### [Assignment]
Give back a single number: the count of lines in the data that contain the string "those".

### [Data below]
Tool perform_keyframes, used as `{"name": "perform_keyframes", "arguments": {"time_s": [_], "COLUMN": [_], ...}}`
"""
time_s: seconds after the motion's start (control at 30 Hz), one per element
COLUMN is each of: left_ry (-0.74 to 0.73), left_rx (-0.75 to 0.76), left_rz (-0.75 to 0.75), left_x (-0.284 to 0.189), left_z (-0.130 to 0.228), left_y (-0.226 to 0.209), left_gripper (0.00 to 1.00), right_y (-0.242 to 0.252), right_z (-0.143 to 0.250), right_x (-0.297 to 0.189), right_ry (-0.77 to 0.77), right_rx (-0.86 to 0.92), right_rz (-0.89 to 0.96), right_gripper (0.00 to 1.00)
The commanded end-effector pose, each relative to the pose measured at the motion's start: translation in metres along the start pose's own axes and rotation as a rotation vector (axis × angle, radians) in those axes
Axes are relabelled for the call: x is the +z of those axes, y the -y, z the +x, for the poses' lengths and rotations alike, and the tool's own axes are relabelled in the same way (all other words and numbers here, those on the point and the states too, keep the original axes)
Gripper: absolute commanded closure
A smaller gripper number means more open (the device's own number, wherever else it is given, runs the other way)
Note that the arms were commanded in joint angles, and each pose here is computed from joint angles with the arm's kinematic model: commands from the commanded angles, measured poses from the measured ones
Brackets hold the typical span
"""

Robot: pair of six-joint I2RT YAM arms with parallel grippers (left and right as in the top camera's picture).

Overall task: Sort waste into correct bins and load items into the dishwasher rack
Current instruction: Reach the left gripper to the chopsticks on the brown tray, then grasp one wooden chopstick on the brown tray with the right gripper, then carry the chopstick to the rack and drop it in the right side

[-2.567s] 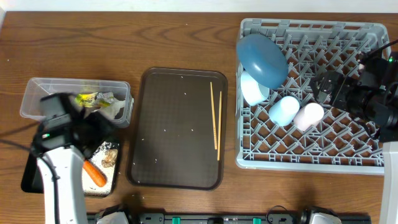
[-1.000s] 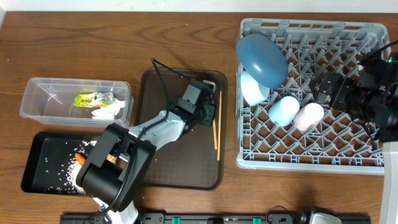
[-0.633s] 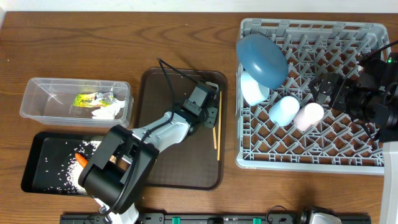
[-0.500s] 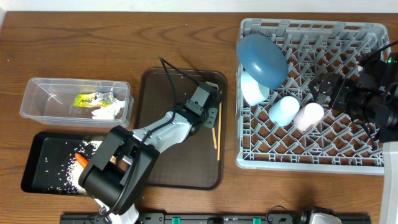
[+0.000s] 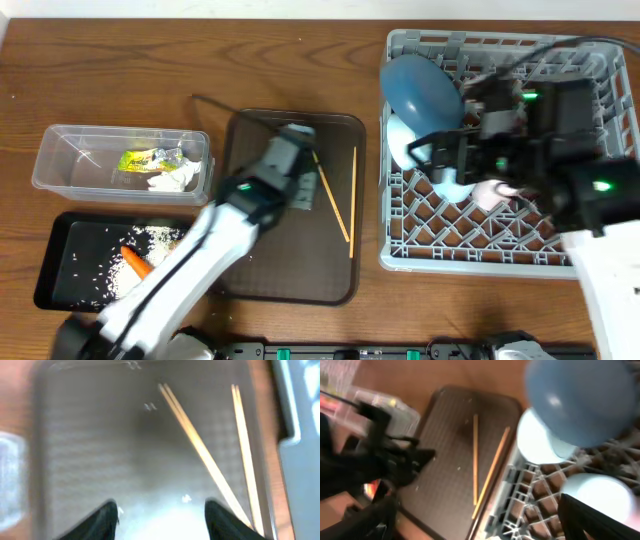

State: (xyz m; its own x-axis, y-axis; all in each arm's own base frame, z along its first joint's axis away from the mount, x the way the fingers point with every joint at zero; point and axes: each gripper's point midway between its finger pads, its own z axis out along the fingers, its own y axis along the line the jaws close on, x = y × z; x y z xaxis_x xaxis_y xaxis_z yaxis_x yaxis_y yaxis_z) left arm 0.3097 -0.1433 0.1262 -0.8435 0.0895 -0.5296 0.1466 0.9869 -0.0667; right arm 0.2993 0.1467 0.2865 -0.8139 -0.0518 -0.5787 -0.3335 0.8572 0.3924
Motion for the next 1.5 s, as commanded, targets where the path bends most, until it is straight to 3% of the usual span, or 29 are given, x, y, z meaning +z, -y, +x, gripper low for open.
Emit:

### [Response area]
2